В день акции Рогер прогревал фиат дольше обычного. Из попытки надышаться перед сменой вех его вывела Ребекка:
- Па, ну поехали, – она пихнула его в бок. – Ты обещал Наташе.
Наташа Киракосян так и не дописала свою диссертацию. Она вернулась в Кёнигсберг сразу после объявления даты референдума, чтобы раздавать листовки и ходить по квартирам, расписывая населению будущие прелести независимости. Население охотно слушало – или, по крайней мере, делало вид – и предлагало чай с печеньем, потому что Наташина славяно-армянская прелесть была хорошо видна и в настоящем. В конце декабря Рогер оставил Ребекку у бабушки и поехал в Кёнигсберг.
Он не ступал на территорию СССР с 76-го года; его передёргивало от тоски по Наташиному телу и распирало от язвительного скепсиса в отношении калининградской независимости. Из этого коктейля получился самый новогодний Новый год в его жизни: кочевой, многодневный, заправленный сексом и спорами до потери голоса, залитый литрами «Советского шампанского» и пахнувший конопляным дымом, тогда ещё нелегальным, но уже доступным на каждом втором углу.

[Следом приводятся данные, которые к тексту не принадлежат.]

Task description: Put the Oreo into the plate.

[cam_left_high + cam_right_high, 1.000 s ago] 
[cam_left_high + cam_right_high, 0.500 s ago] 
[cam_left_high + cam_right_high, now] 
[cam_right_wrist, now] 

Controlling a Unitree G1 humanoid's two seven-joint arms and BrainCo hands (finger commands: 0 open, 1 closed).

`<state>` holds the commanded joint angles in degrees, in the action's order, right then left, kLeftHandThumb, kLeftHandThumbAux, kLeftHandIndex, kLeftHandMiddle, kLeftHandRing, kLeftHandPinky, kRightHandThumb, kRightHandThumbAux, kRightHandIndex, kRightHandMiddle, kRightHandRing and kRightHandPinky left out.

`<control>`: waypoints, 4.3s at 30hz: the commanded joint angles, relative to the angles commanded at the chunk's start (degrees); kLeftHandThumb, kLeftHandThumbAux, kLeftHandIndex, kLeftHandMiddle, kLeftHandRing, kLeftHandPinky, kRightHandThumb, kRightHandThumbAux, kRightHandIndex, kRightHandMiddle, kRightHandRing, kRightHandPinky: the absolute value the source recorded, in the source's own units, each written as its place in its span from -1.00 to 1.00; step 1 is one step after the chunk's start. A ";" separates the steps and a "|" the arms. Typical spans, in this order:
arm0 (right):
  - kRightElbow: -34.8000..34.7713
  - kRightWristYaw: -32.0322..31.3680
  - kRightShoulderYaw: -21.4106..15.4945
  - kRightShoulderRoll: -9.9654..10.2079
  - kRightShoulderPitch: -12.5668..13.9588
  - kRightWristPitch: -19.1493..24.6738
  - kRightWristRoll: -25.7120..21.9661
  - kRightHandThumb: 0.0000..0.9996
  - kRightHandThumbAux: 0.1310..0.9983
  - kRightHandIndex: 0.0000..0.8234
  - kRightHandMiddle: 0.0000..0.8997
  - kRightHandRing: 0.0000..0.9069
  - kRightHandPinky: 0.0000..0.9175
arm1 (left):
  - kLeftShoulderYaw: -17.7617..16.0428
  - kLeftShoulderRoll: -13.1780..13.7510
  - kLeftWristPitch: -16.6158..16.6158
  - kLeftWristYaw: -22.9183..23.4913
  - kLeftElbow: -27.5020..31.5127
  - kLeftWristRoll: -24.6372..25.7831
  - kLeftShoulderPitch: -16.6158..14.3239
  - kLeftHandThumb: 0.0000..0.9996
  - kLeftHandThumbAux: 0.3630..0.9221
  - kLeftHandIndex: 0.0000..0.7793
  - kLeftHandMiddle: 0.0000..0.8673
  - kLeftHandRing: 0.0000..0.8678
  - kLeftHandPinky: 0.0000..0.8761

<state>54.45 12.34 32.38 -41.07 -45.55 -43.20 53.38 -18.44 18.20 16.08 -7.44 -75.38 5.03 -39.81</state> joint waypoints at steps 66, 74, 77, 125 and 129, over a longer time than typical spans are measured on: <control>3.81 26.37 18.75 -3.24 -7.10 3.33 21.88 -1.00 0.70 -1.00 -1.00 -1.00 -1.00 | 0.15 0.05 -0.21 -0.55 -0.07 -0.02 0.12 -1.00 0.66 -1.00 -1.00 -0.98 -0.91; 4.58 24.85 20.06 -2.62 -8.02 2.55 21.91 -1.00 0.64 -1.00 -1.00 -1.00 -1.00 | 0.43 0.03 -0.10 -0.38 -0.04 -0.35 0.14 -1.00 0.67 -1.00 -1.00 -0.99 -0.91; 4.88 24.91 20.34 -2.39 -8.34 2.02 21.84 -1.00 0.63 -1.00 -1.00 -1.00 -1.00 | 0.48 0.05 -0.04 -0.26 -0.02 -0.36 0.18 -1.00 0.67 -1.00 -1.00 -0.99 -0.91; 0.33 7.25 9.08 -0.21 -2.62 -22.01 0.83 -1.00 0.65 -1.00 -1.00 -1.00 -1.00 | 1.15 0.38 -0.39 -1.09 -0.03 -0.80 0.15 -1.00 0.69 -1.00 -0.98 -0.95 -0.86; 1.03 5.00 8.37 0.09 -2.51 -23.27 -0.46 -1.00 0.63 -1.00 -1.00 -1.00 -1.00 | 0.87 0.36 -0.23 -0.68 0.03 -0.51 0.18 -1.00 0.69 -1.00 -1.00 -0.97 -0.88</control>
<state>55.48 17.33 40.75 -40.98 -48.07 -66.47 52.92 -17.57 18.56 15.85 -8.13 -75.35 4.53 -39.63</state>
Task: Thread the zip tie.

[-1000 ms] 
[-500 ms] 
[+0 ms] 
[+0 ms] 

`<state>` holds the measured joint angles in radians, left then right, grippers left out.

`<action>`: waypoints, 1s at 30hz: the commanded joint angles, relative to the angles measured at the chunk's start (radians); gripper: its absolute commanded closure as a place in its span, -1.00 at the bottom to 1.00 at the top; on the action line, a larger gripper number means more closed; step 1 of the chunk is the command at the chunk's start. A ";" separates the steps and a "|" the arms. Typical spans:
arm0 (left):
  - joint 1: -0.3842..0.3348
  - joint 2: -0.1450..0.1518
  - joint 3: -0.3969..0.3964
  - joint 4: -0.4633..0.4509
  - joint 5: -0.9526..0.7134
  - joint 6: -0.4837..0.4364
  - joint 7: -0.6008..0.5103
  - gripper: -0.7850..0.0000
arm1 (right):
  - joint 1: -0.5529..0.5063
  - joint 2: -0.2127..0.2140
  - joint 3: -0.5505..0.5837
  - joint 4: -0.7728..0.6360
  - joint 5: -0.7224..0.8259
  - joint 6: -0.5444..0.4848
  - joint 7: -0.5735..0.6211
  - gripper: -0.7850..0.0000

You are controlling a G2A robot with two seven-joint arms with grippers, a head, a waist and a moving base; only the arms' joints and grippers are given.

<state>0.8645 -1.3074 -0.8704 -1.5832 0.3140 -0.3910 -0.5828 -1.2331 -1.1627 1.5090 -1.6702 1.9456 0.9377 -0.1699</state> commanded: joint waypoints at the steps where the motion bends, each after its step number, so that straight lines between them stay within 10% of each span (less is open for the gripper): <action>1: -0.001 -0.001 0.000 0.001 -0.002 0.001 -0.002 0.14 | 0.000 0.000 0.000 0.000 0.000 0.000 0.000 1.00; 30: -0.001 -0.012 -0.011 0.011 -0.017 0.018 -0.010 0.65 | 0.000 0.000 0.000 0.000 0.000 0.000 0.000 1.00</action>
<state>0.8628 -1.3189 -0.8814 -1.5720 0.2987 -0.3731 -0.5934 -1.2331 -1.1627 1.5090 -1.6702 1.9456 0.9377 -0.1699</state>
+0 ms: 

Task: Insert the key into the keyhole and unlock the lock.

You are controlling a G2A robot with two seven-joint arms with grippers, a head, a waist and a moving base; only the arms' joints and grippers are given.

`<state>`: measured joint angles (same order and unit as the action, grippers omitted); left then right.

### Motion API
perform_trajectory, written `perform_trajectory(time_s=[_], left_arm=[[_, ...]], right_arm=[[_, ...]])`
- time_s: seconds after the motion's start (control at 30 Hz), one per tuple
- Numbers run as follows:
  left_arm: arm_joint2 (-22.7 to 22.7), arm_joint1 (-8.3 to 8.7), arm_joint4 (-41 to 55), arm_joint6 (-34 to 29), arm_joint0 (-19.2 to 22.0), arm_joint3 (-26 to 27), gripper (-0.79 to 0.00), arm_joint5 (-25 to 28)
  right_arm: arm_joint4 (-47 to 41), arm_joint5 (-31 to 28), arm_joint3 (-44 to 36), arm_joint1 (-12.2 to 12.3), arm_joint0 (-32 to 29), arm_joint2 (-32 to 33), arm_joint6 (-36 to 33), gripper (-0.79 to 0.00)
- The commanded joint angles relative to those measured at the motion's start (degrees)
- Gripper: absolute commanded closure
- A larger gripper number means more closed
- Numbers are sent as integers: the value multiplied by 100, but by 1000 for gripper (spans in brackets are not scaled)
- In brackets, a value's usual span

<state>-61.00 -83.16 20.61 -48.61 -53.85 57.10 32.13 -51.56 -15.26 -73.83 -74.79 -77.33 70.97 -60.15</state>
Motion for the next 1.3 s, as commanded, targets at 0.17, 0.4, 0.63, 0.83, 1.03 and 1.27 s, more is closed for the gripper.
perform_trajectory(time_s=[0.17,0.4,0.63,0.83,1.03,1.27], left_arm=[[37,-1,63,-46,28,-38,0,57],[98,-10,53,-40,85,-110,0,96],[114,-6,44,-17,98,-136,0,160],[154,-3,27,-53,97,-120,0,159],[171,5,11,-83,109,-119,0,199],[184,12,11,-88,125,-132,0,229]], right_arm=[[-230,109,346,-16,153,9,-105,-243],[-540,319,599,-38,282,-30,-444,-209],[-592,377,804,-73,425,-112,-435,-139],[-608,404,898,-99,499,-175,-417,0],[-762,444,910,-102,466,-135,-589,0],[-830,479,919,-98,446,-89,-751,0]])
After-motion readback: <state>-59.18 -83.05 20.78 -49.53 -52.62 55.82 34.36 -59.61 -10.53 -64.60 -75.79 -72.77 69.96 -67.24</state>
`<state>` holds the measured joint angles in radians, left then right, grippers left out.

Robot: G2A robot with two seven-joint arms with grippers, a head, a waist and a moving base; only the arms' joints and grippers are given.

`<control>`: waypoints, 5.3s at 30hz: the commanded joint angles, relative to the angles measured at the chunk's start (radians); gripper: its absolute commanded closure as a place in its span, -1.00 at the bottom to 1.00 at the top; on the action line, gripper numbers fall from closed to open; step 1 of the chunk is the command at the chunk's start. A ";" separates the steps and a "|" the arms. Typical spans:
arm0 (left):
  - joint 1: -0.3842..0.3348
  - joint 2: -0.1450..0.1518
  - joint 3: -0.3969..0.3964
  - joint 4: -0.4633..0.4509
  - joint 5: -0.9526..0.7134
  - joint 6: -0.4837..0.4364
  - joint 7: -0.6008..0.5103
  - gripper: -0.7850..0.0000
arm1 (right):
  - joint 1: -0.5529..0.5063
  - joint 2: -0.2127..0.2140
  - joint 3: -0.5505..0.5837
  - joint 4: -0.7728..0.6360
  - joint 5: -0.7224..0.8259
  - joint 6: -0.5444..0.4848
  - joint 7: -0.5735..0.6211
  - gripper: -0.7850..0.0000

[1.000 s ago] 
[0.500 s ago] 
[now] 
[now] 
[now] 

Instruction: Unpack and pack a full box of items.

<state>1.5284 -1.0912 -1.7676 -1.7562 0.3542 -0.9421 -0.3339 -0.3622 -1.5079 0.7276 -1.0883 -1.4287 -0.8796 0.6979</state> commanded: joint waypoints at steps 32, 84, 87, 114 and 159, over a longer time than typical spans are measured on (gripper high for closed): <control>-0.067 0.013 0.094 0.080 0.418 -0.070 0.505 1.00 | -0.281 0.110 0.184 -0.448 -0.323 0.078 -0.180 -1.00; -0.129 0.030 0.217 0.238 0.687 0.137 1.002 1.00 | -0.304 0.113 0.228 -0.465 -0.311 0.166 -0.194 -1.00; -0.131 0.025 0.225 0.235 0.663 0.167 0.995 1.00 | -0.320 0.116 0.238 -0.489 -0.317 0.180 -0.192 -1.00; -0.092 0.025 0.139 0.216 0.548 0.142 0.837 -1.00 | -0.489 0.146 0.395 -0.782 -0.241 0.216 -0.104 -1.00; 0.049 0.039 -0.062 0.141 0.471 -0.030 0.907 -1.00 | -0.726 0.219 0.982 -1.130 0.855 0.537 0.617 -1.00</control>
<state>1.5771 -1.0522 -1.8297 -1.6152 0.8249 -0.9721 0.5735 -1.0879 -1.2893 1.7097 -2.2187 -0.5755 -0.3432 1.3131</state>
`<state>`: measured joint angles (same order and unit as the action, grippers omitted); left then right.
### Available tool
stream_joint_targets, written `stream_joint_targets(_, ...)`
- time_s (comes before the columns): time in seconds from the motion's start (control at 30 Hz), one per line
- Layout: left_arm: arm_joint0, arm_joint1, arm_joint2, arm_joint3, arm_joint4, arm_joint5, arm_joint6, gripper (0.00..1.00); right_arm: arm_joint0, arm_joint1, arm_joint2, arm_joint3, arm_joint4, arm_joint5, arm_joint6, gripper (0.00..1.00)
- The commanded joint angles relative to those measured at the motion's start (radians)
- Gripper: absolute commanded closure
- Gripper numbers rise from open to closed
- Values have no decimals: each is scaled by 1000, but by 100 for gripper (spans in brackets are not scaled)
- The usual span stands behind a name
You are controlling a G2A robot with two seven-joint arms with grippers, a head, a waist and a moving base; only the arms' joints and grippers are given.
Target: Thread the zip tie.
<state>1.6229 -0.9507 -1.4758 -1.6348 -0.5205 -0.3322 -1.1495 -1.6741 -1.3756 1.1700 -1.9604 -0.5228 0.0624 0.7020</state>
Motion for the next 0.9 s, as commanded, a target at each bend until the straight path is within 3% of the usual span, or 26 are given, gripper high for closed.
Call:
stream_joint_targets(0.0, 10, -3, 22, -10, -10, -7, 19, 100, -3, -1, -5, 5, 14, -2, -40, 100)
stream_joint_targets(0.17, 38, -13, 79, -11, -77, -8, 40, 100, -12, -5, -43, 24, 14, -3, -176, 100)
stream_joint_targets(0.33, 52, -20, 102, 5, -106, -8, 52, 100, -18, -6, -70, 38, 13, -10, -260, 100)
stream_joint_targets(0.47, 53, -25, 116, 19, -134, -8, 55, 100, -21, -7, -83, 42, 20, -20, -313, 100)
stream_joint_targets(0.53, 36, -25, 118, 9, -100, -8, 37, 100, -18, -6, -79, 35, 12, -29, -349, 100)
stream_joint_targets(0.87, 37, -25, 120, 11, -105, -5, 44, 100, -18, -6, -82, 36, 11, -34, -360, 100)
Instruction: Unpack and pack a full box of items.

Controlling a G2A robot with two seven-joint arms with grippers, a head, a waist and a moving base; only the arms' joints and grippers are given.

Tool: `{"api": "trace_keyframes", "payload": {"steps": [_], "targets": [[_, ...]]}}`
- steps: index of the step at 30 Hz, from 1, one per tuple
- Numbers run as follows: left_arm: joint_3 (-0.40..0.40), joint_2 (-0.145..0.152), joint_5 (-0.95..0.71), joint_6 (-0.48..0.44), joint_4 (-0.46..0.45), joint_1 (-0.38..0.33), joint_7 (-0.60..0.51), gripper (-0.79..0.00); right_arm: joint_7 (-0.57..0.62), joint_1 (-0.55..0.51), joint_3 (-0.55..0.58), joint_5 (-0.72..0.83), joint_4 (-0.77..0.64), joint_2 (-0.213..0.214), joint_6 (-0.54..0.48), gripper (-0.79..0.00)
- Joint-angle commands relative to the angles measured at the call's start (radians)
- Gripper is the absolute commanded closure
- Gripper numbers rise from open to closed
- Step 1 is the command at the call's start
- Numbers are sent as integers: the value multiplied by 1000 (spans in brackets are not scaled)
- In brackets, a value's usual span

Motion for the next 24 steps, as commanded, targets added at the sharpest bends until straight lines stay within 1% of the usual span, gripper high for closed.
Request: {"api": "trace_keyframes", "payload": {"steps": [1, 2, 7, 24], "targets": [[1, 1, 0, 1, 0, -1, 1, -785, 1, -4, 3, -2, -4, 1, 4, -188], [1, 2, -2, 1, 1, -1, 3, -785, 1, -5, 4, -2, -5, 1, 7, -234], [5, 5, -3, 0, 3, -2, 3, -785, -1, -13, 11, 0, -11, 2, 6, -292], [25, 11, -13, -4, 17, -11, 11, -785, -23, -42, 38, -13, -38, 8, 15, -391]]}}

Потом, за неделю до референдума, Наташа последний раз приехала в Швецию. Она провела три дня в его квартире, но не с ним, а с Ребеккой. Днём она помогала Ребекке прогуливать школу и валяться в свежих сугробах, вечером пересматривала с ней «Принцессу-невесту», ночью спала, держа её в охапке, лицом к двери, в которой то и дело бесшумно маячил изнеможённый Рогер. Их последний спор начался прямо в машине, по дороге из аэропорта, и закончился через час на кухне, в присутствии Ребекки. Окей! проорал тогда Рогер. Если эта независимость протянется больше месяца! Если в течение месяца твоих фридом-файтеров не повяжут и не повезут в Москву на геликоптере! На вертолёте, поправила Наташа. На вертолёте!!! поправился Рогер. Что тогда? спросила Наташа. Тогда! продолжил Рогер. Тогда я обещаю, что лично перееду в Калининград! С Ребеккой вместе! Маловато будет, сказала Наташа. Обещай ещё прочитать «Критику чистого разума» до конца.
Обещаю! рявкнул Рогер. По-немецки!
Ура!!! Ребекка повисла у него на шее. Мы будем жить с Наташей!
Посмотрим на папино поведение, сказала Наташа.
Смотреть на папино поведение Ребекке пришлось в одиночку. Утром 21-го января, за три дня до референдума, Наташа улетела обратно в Кёнигсберг. На следующее утро её тело, полураздетое и изуродованное ножевыми ударами, нашла пенсионерка, гулявшая с собакой на острове Канта.